Tools & Types¶
Core type definitions used across the agent toolkit. These are framework-agnostic—they work the same regardless of which LLM provider you use.
flowchart LR
Def["ToolDefinition<br/>(name, params, handler)"] --> Registry
Registry["ToolRegistry"] --> Call["ToolCall<br/>(id, name, args)"]
Call --> Handler["handler()"]
Handler --> Result["ToolResult<br/>(success, data/error)"]
Result --> Context["ContextBlock<br/>(rendered for LLM)"]
Overview¶
| Type | Purpose |
|---|---|
| ToolDefinition | Schema for a single tool (name, parameters, handler) |
| ToolParameter | One parameter in a tool definition |
| ToolCall | A parsed tool invocation from the LLM |
| ToolResult | The result of executing a tool |
| ContextBlock | A structured block of context rendered for the LLM |
ToolDefinition¶
A framework-agnostic tool schema. Adapters translate these to provider-specific formats (OpenAI functions, Anthropic tool_use, MCP).
from hybi.agent import ToolDefinition, ToolParameter, ToolResult
async def my_handler(session, *, query: str, limit: int = 5) -> ToolResult:
results = do_something(query, limit)
return ToolResult(success=True, data=results)
tool = ToolDefinition(
name="my_tool",
description="Does something useful",
parameters=[
ToolParameter(name="query", type="string", description="Search query"),
ToolParameter(name="limit", type="number", description="Max results", required=False),
],
category="external",
handler=my_handler,
)
Registering a Custom Tool¶
from hybi.agent import AgentSession
session = AgentSession.create(hb, tools=[tool])
# or add later:
session.tool_registry.register(tool)
hybi.agent.tools.ToolDefinition
dataclass
¶
Framework-agnostic tool schema.
The single type that all tools are defined as, regardless of which LLM framework invokes them. The handler is an async callable that receives the AgentSession and keyword arguments from the tool call.
ToolParameter¶
A single parameter in a tool definition.
hybi.agent.tools.ToolParameter
dataclass
¶
A single parameter in a tool definition.
ToolCall¶
A parsed tool invocation from the LLM. Adapters convert provider-specific formats into ToolCall objects.

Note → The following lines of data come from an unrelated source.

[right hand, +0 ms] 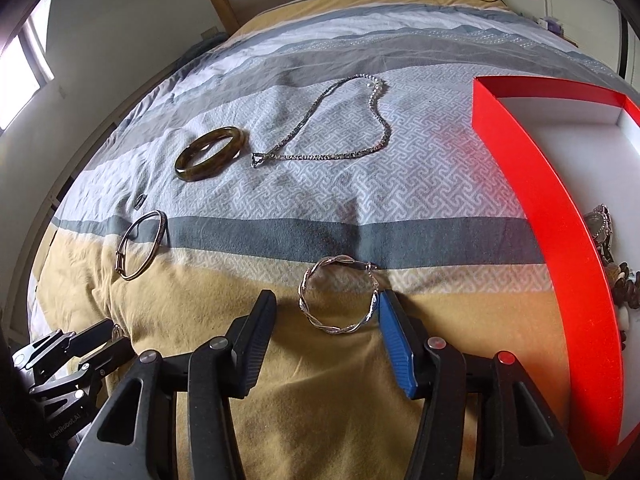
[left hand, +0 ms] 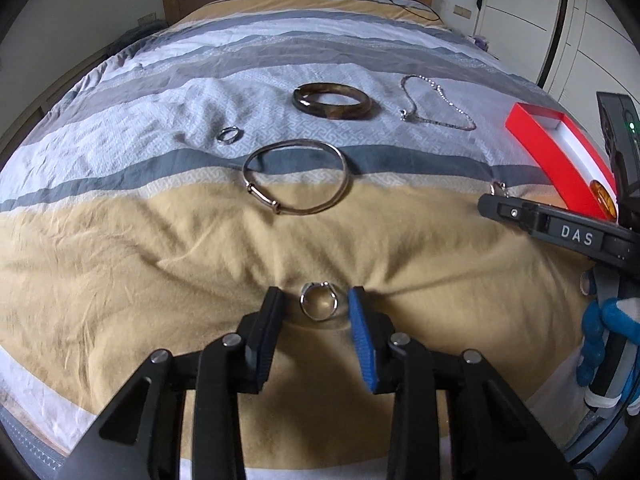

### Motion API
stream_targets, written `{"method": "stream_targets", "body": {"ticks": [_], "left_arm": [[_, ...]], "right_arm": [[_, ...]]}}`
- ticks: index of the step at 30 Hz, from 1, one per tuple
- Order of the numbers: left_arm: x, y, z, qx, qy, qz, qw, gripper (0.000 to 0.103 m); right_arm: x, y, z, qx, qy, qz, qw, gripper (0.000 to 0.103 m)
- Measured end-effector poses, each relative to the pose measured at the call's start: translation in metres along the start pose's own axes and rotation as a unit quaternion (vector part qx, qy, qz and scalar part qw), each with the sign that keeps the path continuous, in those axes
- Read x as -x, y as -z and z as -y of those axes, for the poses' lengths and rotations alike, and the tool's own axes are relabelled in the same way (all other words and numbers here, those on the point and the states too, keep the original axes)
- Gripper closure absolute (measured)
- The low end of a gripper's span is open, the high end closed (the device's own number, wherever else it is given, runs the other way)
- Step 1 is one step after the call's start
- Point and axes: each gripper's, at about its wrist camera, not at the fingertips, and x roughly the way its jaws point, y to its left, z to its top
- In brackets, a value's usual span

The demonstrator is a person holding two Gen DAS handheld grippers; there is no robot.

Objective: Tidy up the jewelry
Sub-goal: 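Grasp the silver ring with the left tool while the right tool grasps the other twisted hoop, then lift the ring and hoop and carry them toward the red box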

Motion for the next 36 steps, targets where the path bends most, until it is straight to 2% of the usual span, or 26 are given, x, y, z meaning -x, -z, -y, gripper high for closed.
{"method": "stream_targets", "body": {"ticks": [6,14,20,26,36], "left_arm": [[0.0,-0.001,0.002,-0.003,-0.003,0.003,1.0,0.085],[0.012,-0.001,0.0,0.012,0.001,0.003,0.9999,0.086],[0.042,0.003,0.004,0.015,0.004,0.013,0.9998,0.086],[0.086,0.011,0.011,0.015,0.008,0.03,0.9994,0.086],[0.176,0.034,0.019,0.019,0.015,0.083,0.9963,0.086]], "right_arm": [[0.0,0.001,0.006,-0.01,-0.002,0.005,1.0,0.062],[0.004,-0.001,0.004,-0.009,-0.008,0.001,1.0,0.063],[0.023,0.007,-0.007,-0.011,-0.031,-0.002,0.999,0.064],[0.063,0.021,-0.031,0.011,-0.05,0.008,0.999,0.064],[0.166,0.049,-0.048,0.032,-0.055,0.062,0.996,0.064]]}}
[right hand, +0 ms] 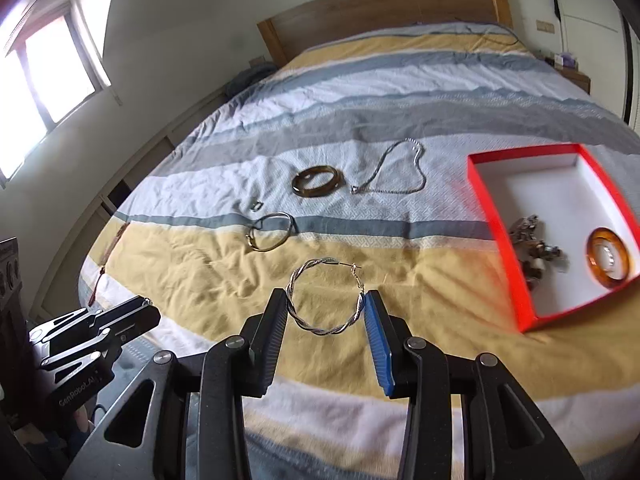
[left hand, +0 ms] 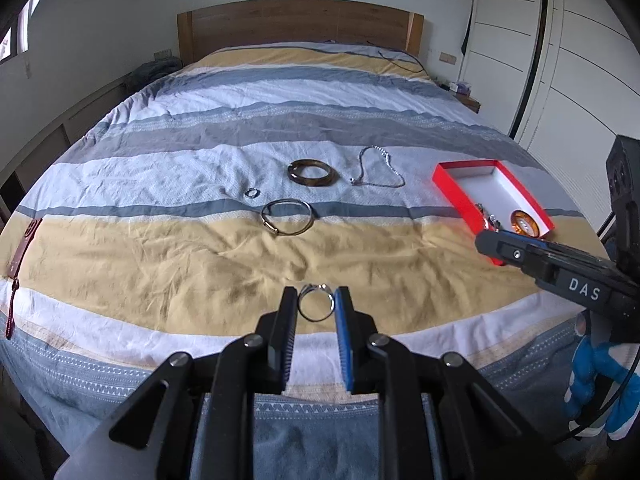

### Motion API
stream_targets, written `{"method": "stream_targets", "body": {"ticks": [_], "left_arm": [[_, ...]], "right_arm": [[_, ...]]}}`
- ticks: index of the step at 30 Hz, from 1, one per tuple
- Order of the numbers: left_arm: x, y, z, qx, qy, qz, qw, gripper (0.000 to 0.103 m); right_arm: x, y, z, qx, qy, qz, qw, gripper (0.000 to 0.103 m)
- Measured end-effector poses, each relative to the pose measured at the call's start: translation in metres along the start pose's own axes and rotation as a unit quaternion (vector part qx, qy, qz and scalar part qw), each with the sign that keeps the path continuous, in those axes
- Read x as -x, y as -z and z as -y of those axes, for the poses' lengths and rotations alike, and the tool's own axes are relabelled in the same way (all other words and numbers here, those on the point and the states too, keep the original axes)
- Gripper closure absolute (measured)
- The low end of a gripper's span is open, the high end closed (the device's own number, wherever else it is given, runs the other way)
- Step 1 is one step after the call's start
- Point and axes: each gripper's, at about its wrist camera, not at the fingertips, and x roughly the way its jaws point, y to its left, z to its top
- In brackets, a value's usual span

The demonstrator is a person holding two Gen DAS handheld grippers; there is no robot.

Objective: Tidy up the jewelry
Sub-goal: 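Lift the ring and hoop and carry them toward the red box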

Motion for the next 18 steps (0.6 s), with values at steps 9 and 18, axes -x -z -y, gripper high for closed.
{"method": "stream_targets", "body": {"ticks": [9,18], "left_arm": [[0.06,0.009,0.015,-0.008,0.011,0.038,0.9992,0.086],[0.081,0.01,0.04,-0.016,0.02,0.044,0.9987,0.086]], "right_arm": [[0.082,0.023,-0.013,0.006,0.004,0.056,0.998,0.064],[0.13,0.032,-0.006,0.005,0.0,0.099,0.995,0.064]]}}
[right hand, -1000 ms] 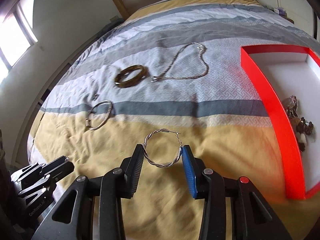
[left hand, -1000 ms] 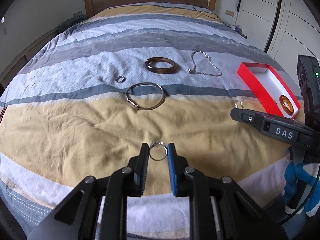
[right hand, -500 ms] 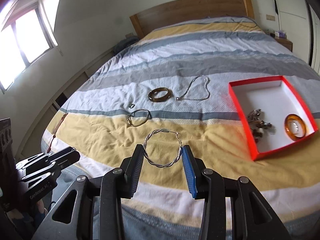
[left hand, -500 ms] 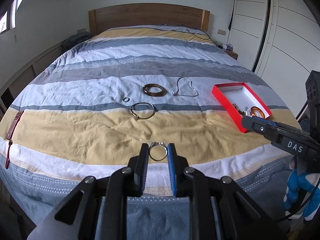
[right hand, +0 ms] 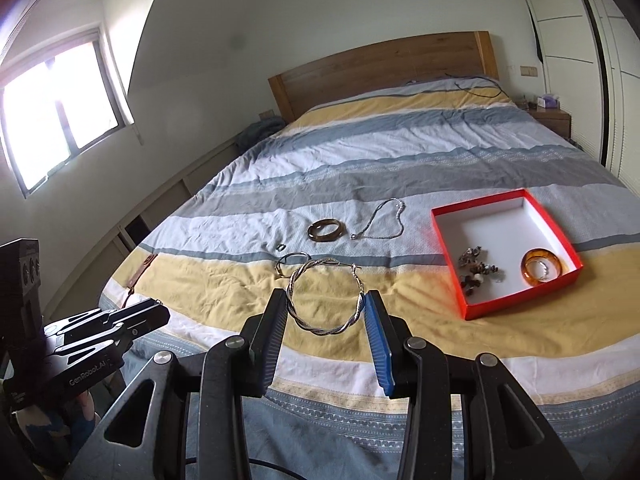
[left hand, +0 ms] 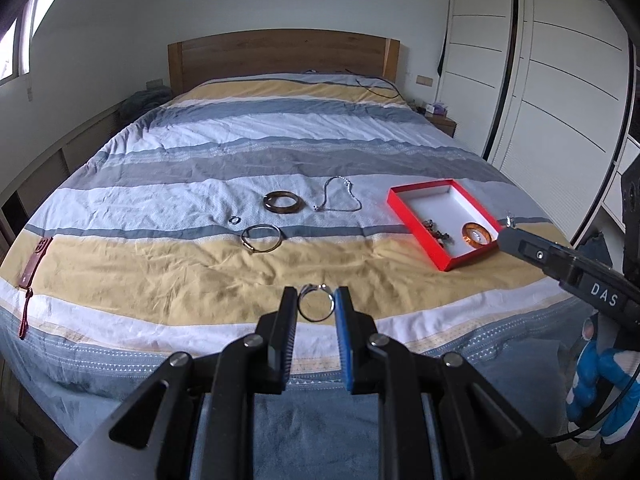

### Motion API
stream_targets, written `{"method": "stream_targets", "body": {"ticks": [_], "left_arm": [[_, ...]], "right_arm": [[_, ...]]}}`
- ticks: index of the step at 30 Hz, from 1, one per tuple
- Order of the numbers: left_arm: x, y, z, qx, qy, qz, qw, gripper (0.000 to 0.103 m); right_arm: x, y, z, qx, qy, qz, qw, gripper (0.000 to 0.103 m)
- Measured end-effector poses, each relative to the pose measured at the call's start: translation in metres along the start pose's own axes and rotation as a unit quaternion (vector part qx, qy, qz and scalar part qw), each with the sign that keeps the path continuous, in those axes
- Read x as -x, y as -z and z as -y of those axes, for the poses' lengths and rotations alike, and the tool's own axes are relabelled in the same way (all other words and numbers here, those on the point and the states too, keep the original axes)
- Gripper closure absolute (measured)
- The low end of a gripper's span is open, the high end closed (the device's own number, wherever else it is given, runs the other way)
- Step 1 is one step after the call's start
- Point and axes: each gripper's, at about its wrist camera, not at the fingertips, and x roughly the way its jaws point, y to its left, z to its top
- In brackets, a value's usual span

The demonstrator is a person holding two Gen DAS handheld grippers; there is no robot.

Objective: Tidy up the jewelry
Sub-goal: 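Lift the ring and hoop and carry them toward the red box, then lower the ring and hoop into the red box and open both tools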

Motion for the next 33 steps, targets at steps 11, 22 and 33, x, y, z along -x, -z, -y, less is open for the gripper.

from hybi.agent import ToolCall
call = ToolCall(
id="call_abc123",
name="search",
arguments={"query": "kinase inhibitors", "top_k": 5},
)
hybi.agent.tools.ToolCall
dataclass
¶
A parsed tool invocation from the LLM.
ToolResult¶
Result of executing a tool.
from hybi.agent import ToolResult
# Success
result = ToolResult(success=True, data={"rows": [...]})
# Failure
result = ToolResult(success=False, error="Collection 'foo' not found")
hybi.agent.tools.ToolResult
dataclass
¶
Result of executing a tool.
Simplified from agent/tools.py — no observations or context_updates. Tool handlers call hb.ingest() directly for mutations. Session's collections dict is the state tracker.
ContextBlock¶
A structured block of context rendered for the LLM. Priority determines rendering order when the token budget is tight—higher priority blocks are rendered first.
from hybi.agent import ContextBlock
block = ContextBlock(
category="schema",
priority=10.0,
content="drugs: catalog [name, mechanism, indication] (150 rows)",
source="session",
)
hybi.agent.tools.ContextBlock
dataclass
¶
A structured block of context rendered for the LLM.
Priority determines rendering order when token budget is tight. Higher priority blocks are rendered first.